# WHAT TO DO:
Taking the lines below one at a time, count those with the string "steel" and give the result alone.

=-=-=-=-=

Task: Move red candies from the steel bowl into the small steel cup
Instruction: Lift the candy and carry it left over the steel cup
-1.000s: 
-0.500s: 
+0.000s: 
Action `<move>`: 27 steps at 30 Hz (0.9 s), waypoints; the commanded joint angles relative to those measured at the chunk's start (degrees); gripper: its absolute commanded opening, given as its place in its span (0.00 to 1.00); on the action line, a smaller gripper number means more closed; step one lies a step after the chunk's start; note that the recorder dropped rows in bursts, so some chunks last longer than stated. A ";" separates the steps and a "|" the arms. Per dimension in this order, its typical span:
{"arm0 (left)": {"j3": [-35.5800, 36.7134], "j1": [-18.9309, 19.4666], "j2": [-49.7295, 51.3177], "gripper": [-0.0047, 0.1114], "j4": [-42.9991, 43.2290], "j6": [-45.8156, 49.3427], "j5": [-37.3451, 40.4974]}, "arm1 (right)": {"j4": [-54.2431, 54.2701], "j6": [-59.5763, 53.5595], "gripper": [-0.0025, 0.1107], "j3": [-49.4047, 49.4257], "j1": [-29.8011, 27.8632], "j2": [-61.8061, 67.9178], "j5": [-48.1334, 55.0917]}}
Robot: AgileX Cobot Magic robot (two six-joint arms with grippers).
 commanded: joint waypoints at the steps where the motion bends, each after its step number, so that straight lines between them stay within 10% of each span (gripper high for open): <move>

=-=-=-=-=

# EXERCISE RESULT:
2